As the technology continues to develop, it will impact on business value chains and support new manufacturing processes. It will open new cost-effective ways to produce complex products that are not available or too complex for traditional techniques. For some applications it will also replace traditional techniques such as CNC machining and injection moulding. Additive manufacturing is now moving from prototyping to mainstream production as machining parts from solid metals block is expensive and wasteful. There are also limitations on what is suitable for machining whereas additive manufacturing allows designers new geometries.
As 3D printing technologies have evolved, so too has the name, with the term to additive manufacturing becoming widespread. Depending on who you listen to, there is little or no difference between the two. However, 3D printing has the feeling of home and hobbyist use, whilst manufacturers see additive manufacturing better defines their processes. Both terms relate to the production of parts by building layers of material from a computer CAD file.
Additive manufacturing materials
The processes and materials used for additive manufacturing are developing and this is expanding the number of potential applications. As additive manufacturing gains popularity, new suppliers of everything from feedstock materials to processing equipment technologies are entering the market. From the early plastic deposition models, materials now include titanium alloy; nylon, ABS, aluminium alloys, nickel-based alloys, copper, and even paper and sand.
Sand-like materials include silica sand and ceramics and the printing process uses a polymer to bind the particles together into a physical 3D model. It produces finished products or moulds for pouring materials into, such as foundry applications.

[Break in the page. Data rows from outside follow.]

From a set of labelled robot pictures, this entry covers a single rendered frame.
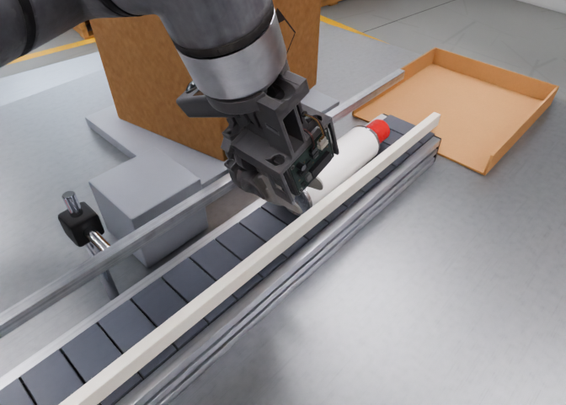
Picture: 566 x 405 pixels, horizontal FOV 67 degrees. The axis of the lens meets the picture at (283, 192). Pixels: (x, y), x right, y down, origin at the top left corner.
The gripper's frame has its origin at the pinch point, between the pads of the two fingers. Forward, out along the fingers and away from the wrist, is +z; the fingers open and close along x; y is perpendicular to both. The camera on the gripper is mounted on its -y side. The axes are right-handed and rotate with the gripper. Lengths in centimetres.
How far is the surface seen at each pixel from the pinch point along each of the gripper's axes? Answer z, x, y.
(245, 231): 2.5, -5.9, -1.9
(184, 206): -7.5, -9.5, -3.0
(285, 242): -0.1, -4.7, 4.7
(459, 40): 183, 233, -90
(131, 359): -7.2, -22.5, 4.5
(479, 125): 23.7, 39.1, 6.8
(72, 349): -4.9, -26.4, -2.6
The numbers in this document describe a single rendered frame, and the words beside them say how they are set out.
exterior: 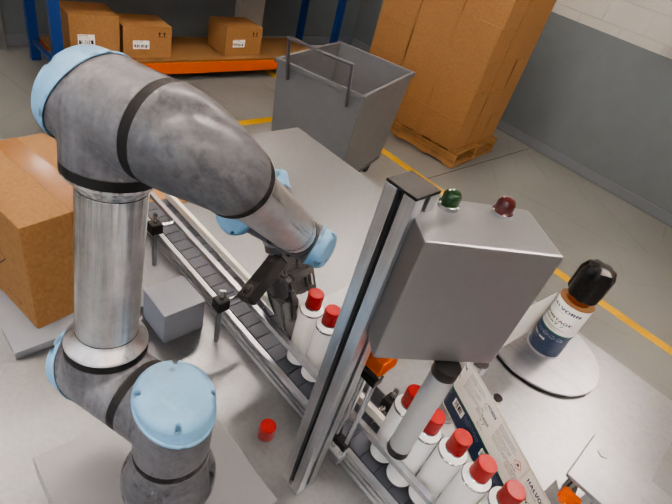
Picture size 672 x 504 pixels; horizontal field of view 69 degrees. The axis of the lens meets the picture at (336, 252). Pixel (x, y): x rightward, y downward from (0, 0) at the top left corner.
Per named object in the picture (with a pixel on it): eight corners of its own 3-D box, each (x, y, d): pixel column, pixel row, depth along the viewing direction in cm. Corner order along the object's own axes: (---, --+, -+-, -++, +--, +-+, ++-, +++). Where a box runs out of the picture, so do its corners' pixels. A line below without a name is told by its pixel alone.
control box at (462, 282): (492, 364, 65) (566, 257, 54) (372, 359, 61) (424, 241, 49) (466, 309, 73) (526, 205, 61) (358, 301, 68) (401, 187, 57)
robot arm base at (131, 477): (232, 485, 83) (240, 453, 77) (148, 545, 73) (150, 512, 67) (185, 422, 90) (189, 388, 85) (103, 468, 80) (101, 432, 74)
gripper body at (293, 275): (317, 291, 107) (310, 238, 104) (287, 305, 101) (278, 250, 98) (296, 285, 112) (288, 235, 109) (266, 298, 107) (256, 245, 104)
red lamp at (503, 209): (515, 221, 57) (524, 205, 56) (495, 219, 56) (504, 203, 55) (506, 209, 59) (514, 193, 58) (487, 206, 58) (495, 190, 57)
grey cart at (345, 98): (316, 139, 401) (344, 17, 343) (382, 171, 385) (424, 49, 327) (250, 174, 334) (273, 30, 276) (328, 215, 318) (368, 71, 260)
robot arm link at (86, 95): (110, 450, 72) (128, 86, 44) (39, 398, 76) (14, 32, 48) (168, 399, 82) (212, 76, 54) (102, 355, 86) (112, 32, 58)
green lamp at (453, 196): (461, 214, 55) (469, 198, 54) (440, 212, 55) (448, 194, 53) (454, 201, 57) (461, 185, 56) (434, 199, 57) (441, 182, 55)
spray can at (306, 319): (313, 359, 110) (334, 295, 98) (297, 371, 107) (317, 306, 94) (297, 345, 112) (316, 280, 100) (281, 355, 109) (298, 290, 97)
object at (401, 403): (399, 455, 97) (436, 394, 84) (382, 470, 93) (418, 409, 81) (381, 435, 99) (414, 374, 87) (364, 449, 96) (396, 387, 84)
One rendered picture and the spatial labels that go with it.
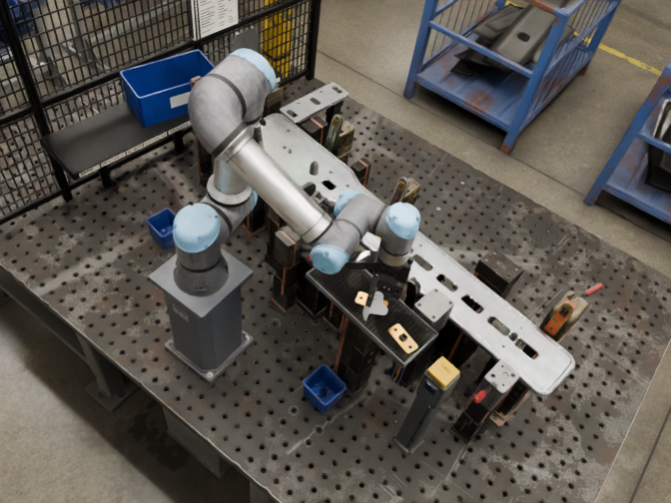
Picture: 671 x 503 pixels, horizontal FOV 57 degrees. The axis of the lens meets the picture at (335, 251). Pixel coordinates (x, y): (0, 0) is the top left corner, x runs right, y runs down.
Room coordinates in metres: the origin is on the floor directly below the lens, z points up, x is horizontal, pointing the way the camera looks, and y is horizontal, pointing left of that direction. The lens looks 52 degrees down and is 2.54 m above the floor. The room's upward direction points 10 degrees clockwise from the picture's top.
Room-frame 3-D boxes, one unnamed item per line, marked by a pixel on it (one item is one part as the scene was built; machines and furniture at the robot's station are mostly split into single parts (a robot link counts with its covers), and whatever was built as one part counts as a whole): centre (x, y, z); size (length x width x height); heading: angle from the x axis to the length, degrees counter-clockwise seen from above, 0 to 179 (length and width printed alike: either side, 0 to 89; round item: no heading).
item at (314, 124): (1.82, 0.16, 0.84); 0.11 x 0.10 x 0.28; 141
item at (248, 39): (1.81, 0.42, 1.17); 0.12 x 0.01 x 0.34; 141
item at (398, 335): (0.85, -0.21, 1.17); 0.08 x 0.04 x 0.01; 43
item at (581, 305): (1.12, -0.72, 0.88); 0.15 x 0.11 x 0.36; 141
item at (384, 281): (0.93, -0.14, 1.32); 0.09 x 0.08 x 0.12; 76
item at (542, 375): (1.33, -0.17, 1.00); 1.38 x 0.22 x 0.02; 51
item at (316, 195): (1.24, 0.06, 0.94); 0.18 x 0.13 x 0.49; 51
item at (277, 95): (1.90, 0.35, 0.88); 0.08 x 0.08 x 0.36; 51
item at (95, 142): (1.75, 0.68, 1.01); 0.90 x 0.22 x 0.03; 141

However, new materials bring their own problems that may need standardisation. For example, if you’re machining metals you can specify the exact grade and makeup of the material. When you buy powdered alloys for your powder bed fusion each maker may have their own formulation. This is of importance to manufacturing industries such as automotive and aerospace.
A wide range of additive printers is available, covering desktop models for home and lab use to room sized model for industrial processes. The materials used cover a wide range of metals, plastics, alloys and natural materials.
International standards play an important role in developing the additive manufacturing market. Besides standards for hardware and processes, information technology forms an essential element in standardisation. To define structure to the industry, there is a move to bring together international organisations from Europe UK (ISO and IEC) and the USA. Their goal is to build classifications for the manufacturing technologies.
The IEC has several technical committees (TCs) working in additive printing from various perspectives such as printer standards or as users of additive manufacturing. Standards that are foreseen to play an important role in their domains of activities. Loughborough University’s Additive Manufacturing Research Group lists and explains the seven recognised categories for additive manufacturing as being:
- – VAT photopolymerisation
- – Material Jetting (DOD)
- – Binder jetting
- – Material Extrusion (FDM)
- – Powder bed fusion (DMLS, EBM, SHS, SLM & SLS)
- – Sheet lamination (UAM & LOM)
- – Direct energy deposition (DED)
Most early industrial applications were using plastic and nylon parts for rapid prototyping. With the availability of new materials and techniques, additive manufacturing has extended into volume production. Applications cover making production parts for industries from aviation and automotive to consumer and medical parts. In addition to production parts, automotive applications include the development of jigs and fixtures saving both time and cost of production.
The materials and methods selected to produce a part will depend on its purpose and the properties needed. Size is also no longer a problem, with reports of a six-foot long titanium impeller screw or an eight-metre patrol boat made in 72 hours. Currently there are printers that extrude materials at 70kg an hour with dimensions up to 30ms long x 7m wide and 3m high.
It is almost true that if you can imagine it and make a computer model, then additive printing will enable you to make it. Ideas include printed electronics and footwear, and there may soon come a time that rather than stocking spare parts, you make them as required.